Exercise directions: All of the entries below must be copied out exactly.

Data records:
——

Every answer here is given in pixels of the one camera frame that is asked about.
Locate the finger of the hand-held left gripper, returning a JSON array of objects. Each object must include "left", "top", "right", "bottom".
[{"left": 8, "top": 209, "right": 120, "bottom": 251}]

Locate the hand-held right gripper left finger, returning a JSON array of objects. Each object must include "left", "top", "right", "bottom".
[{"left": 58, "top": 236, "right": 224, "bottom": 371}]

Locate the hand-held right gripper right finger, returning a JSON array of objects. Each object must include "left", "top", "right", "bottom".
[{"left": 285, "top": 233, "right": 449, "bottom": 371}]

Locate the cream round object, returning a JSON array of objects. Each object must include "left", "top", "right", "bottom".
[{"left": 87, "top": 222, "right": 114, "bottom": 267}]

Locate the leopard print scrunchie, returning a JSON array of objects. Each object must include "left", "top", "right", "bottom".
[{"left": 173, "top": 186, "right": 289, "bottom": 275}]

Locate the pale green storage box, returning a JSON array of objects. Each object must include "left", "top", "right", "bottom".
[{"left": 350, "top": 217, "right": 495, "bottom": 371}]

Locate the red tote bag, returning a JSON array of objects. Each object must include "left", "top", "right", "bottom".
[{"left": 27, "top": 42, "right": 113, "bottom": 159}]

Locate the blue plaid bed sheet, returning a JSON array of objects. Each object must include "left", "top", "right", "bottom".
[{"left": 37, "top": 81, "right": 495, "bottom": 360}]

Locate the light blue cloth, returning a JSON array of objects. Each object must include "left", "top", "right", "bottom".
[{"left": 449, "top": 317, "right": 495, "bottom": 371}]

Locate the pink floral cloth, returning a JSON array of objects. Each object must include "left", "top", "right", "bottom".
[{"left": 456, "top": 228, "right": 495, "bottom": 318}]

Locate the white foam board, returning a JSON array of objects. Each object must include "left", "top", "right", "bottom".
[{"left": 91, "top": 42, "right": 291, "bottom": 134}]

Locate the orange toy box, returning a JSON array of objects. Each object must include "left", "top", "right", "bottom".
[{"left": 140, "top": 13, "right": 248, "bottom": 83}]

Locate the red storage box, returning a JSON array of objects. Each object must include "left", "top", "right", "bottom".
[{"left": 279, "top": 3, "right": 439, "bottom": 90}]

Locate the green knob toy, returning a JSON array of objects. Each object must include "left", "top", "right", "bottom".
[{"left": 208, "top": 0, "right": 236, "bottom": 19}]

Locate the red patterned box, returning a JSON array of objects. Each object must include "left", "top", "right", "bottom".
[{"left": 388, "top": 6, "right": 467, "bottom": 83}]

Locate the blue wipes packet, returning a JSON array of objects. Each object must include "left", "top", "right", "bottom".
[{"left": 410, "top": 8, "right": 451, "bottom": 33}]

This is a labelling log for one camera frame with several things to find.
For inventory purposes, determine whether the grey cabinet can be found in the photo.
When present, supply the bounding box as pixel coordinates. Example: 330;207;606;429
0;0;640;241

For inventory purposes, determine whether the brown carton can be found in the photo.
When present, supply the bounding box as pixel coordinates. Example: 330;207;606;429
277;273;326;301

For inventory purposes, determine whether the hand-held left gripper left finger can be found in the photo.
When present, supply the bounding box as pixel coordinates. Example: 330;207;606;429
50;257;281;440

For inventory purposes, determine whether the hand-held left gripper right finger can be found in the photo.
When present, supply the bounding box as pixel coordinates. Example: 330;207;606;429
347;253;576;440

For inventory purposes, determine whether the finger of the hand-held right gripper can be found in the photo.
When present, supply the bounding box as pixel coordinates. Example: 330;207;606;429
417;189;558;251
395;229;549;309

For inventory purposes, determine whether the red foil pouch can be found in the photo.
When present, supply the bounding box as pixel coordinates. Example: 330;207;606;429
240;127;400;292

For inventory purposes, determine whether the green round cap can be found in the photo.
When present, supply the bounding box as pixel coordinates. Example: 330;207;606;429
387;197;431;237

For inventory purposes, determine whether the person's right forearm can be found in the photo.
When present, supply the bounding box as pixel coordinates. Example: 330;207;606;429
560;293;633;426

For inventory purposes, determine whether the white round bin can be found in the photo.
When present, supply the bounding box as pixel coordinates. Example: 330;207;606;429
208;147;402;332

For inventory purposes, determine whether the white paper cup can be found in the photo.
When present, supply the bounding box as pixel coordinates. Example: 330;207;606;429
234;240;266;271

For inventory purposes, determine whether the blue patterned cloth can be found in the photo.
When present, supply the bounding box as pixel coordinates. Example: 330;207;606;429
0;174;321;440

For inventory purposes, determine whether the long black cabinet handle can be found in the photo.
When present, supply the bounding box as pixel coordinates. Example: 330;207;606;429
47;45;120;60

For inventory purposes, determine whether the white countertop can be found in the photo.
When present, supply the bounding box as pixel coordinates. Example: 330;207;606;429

——

Exercise solution:
Every answer here is given in pixels of the one camera frame that is asked about.
Locate the finger of the hand-held left gripper, returning a JSON array of objects. Each object must include "left", "top", "right", "bottom".
[{"left": 8, "top": 209, "right": 120, "bottom": 251}]

Locate the hand-held right gripper left finger, returning a JSON array of objects. Each object must include "left", "top", "right", "bottom".
[{"left": 58, "top": 236, "right": 224, "bottom": 371}]

Locate the hand-held right gripper right finger, returning a JSON array of objects. Each object must include "left", "top", "right", "bottom".
[{"left": 285, "top": 233, "right": 449, "bottom": 371}]

Locate the cream round object, returning a JSON array of objects. Each object must include "left", "top", "right", "bottom".
[{"left": 87, "top": 222, "right": 114, "bottom": 267}]

Locate the leopard print scrunchie, returning a JSON array of objects. Each object must include "left", "top", "right", "bottom".
[{"left": 173, "top": 186, "right": 289, "bottom": 275}]

Locate the pale green storage box, returning a JSON array of objects. Each object must include "left", "top", "right", "bottom".
[{"left": 350, "top": 217, "right": 495, "bottom": 371}]

Locate the red tote bag, returning a JSON array of objects. Each object must include "left", "top", "right", "bottom".
[{"left": 27, "top": 42, "right": 113, "bottom": 159}]

Locate the blue plaid bed sheet, returning a JSON array of objects. Each object must include "left", "top", "right", "bottom".
[{"left": 37, "top": 81, "right": 495, "bottom": 360}]

Locate the light blue cloth, returning a JSON array of objects. Each object must include "left", "top", "right", "bottom".
[{"left": 449, "top": 317, "right": 495, "bottom": 371}]

Locate the pink floral cloth, returning a JSON array of objects. Each object must include "left", "top", "right", "bottom".
[{"left": 456, "top": 228, "right": 495, "bottom": 318}]

Locate the white foam board, returning a JSON array of objects. Each object must include "left", "top", "right", "bottom".
[{"left": 91, "top": 42, "right": 291, "bottom": 134}]

Locate the orange toy box, returning a JSON array of objects. Each object must include "left", "top", "right", "bottom".
[{"left": 140, "top": 13, "right": 248, "bottom": 83}]

Locate the red storage box, returning a JSON array of objects. Each object must include "left", "top", "right", "bottom".
[{"left": 279, "top": 3, "right": 439, "bottom": 90}]

Locate the green knob toy, returning a JSON array of objects. Each object must include "left", "top", "right", "bottom".
[{"left": 208, "top": 0, "right": 236, "bottom": 19}]

Locate the red patterned box, returning a JSON array of objects. Each object must include "left", "top", "right", "bottom".
[{"left": 388, "top": 6, "right": 467, "bottom": 83}]

Locate the blue wipes packet, returning a JSON array of objects. Each object must include "left", "top", "right", "bottom".
[{"left": 410, "top": 8, "right": 451, "bottom": 33}]

This is a labelling log for one camera frame with several things to find.
For inventory purposes, determine whether the grey cabinet can be found in the photo.
When present, supply the bounding box as pixel coordinates. Example: 330;207;606;429
0;0;640;241

For inventory purposes, determine whether the brown carton can be found in the photo.
When present, supply the bounding box as pixel coordinates. Example: 330;207;606;429
277;273;326;301

For inventory purposes, determine whether the hand-held left gripper left finger can be found in the photo.
When present, supply the bounding box as pixel coordinates. Example: 330;207;606;429
50;257;281;440

For inventory purposes, determine whether the hand-held left gripper right finger can be found in the photo.
When present, supply the bounding box as pixel coordinates. Example: 330;207;606;429
347;253;576;440

For inventory purposes, determine whether the finger of the hand-held right gripper can be found in the photo.
When present, supply the bounding box as pixel coordinates. Example: 330;207;606;429
417;189;558;251
395;229;549;309

For inventory purposes, determine whether the red foil pouch can be found in the photo.
When present, supply the bounding box as pixel coordinates. Example: 330;207;606;429
240;127;400;292

For inventory purposes, determine whether the green round cap can be found in the photo.
When present, supply the bounding box as pixel coordinates. Example: 330;207;606;429
387;197;431;237

For inventory purposes, determine whether the person's right forearm can be found in the photo.
When present, supply the bounding box as pixel coordinates. Example: 330;207;606;429
560;293;633;426

For inventory purposes, determine whether the white round bin can be found in the photo.
When present, supply the bounding box as pixel coordinates. Example: 330;207;606;429
208;147;402;332

For inventory purposes, determine whether the white paper cup can be found in the photo.
When present, supply the bounding box as pixel coordinates. Example: 330;207;606;429
234;240;266;271

For inventory purposes, determine whether the blue patterned cloth can be found in the photo.
When present, supply the bounding box as pixel coordinates. Example: 330;207;606;429
0;174;321;440

For inventory purposes, determine whether the long black cabinet handle can be found in the photo.
When present, supply the bounding box as pixel coordinates. Example: 330;207;606;429
47;45;120;60

For inventory purposes, determine whether the white countertop can be found in the photo.
When present, supply the bounding box as pixel coordinates. Example: 330;207;606;429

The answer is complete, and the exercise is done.